The warrior gave a slight nod, and with his piercing glare, began to brief them on his life.
"I grew up a citizen of Larshmandor, of course, and was interested immediately in the profession of warrior. My ambition, really, was serving my land, under king Garak—his rule brings peace to us all. I always studied, as I'm sure all of you do, and focused all my energies on becoming the best. My class was a bit larger than this one," he peered around the classroom, "and so I had to work even harder to achieve the top five status. Once I had a hold of my dream, I graduated in the top five, acquired my guardian, Gev," he gave the creature a pat, "and was immediately transferred to serve in the king's army. After a few years of devotion, and sincere service, I was promoted to Law Enforcer of the kingdom. I now work on private orders of the king. You could think of me as part of Garak's elite service."
He continued to speak about his job, as Aithné dipped into thoughts of her own. She suspected Terran wanted to be a warrior. He would probably work independently—she couldn't see him serving in an army. Arévis showed a small interest, as she did often train in this field with a group of others on the days she did spend at the Academy. But then, so did she (though not as often), so it could just be for a broader range of knowledge. She had to look up because Brek was now demonstrating the power of his mighty dragon.
With one vast sweep, the creature heaved itself into the air with immense force, and circled the Academy clearing area. He then plummeted back down in a death-defying dive, and smashed, headfirst, right into a boulder about twenty feet away. The quake that shook the earth vibrated her very being, as the boulder was left in crumbled ruins. He then destroyed a nearby tree with his sturdy tail. Strength was the gift of this dragon.
Next, a logician was introduced. He looked younger than Brek, and was taller and thinner. He had light brown hair, and green eyes. There was an indistinct resemblance to Terran. The advisor introduced him as being a citizen of Edaj Forest. He wore very fine clothing, mostly green and white. It was the softest she had ever seen, laced up at the neck of his tunic, and the forearms and shins. He wore light suede boots, also laced. This man was in great contrast to the other, mild and with a look of curiosity and intelligence. On his shoulder was the most beautiful feathered bird she had ever seen. It was also light brown, and was very alert. Its head kept twitching from one position to the next. It had inquisitive green eyes, and its great talons were gripping contentedly at its master's flesh resting place. Aithné vaguely wondered why it was so small for a guardian (though it was rather extraordinary for a bird). The man's name was Adan, and his bird was Zaph.
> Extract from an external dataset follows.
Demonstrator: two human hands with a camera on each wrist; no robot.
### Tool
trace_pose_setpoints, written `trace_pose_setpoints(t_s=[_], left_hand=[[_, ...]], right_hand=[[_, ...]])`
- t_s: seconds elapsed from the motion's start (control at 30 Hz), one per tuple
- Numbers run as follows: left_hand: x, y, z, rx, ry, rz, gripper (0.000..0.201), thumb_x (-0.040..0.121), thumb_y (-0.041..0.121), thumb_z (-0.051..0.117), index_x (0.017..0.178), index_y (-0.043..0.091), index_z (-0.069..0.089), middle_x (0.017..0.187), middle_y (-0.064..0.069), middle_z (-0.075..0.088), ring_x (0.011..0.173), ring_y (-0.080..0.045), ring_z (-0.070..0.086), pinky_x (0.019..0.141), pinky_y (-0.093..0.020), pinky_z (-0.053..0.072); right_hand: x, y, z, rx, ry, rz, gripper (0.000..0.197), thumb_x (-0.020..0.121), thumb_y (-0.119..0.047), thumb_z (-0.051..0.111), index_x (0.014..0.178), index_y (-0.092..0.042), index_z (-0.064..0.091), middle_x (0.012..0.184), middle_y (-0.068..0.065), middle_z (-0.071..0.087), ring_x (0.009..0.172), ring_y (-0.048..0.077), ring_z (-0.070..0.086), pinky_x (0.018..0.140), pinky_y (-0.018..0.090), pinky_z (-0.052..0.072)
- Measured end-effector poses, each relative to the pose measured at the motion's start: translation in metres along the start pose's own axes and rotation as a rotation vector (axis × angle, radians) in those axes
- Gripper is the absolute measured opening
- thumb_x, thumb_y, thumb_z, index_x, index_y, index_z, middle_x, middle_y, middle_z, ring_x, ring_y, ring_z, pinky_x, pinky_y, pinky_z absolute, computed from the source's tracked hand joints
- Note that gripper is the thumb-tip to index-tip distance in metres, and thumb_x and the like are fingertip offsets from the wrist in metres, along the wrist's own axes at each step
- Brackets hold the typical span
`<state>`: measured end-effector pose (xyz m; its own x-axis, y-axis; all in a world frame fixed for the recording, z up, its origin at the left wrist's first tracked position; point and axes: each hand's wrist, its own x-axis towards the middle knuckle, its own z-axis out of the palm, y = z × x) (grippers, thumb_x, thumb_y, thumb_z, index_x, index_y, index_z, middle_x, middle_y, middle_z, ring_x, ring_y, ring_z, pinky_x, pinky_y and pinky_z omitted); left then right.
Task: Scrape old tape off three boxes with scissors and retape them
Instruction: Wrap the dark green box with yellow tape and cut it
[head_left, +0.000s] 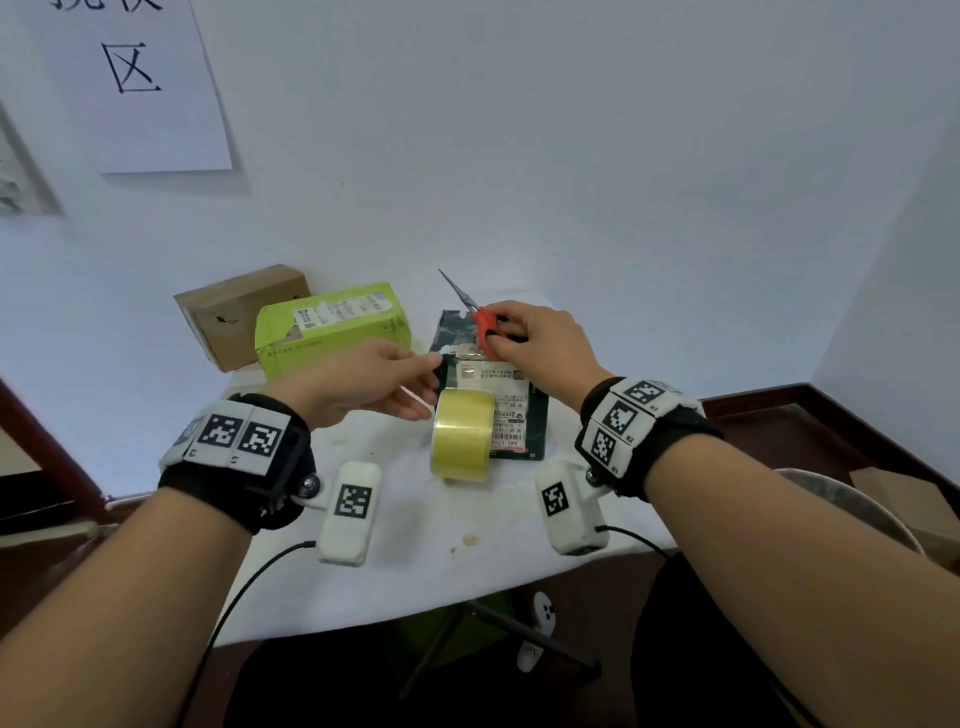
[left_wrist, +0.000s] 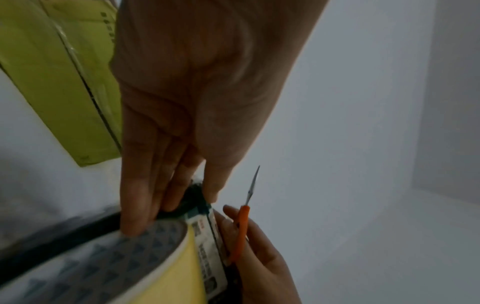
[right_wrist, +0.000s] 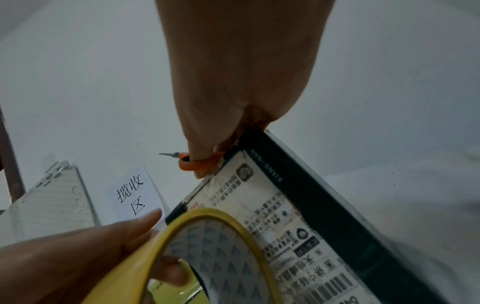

"My true joy in life was studying, so I decided to take up the position of logician. This is a broad category, as there are many different studies to uphold. I chose to study the vicious nature of the carniplume."
The crowd looked a little taken aback. A student asked, "Why would you want to study that?"
"Simply for the fact that their poison and harmful natures are threatening our lives everywhere. Not just the Forest where they are very active—but even here, in the River Village. I have been studying antidotes and ways to avoid contact, and eventually extinct these dangerous creatures. They have become a cause for concern within the past 17 years. This should be stopped before it becomes an even greater problem."
"Do you think you'll be able to help those that are dying from their poison?" A small, shabby girl asked. Aithné thought she looked a little anxious. Perhaps someone she knew was suffering from the carniplumes' venom.
The man shifted his weight. "I don't know if I'm that close. I'll need the help of healers if I am to develop some sort of cure. I am, however, studying their behavior, and can give you some useful tips about them."
About ten minutes later, after Adan's presentation, his bird followed suit and began a demonstration. The man muttered, "Convert," and the winged creature immediately grew nearly as large as the dragon! The class members gasped. Aithné even jumped when it zoomed past all of them in the blink of an eye. It completed two circuits of the clearing before returning to its original size and perch. The whole spectacle was over before she had even known what happened. Zaph specialized in speed.
The next guest was about to be presented, but a tall, dark-haired boy signaled that he had a question. She recognized him as Evan.
"I was wondering—is that bird the only one that can change sizes?"
"No." She refocused her gaze at the class and spoke louder. "That's an interesting trait all guardians have. I failed to mention this earlier—I apologize. If you like, I can give you a brief overview of the guardians?"
The group seemed to be in mutual agreement.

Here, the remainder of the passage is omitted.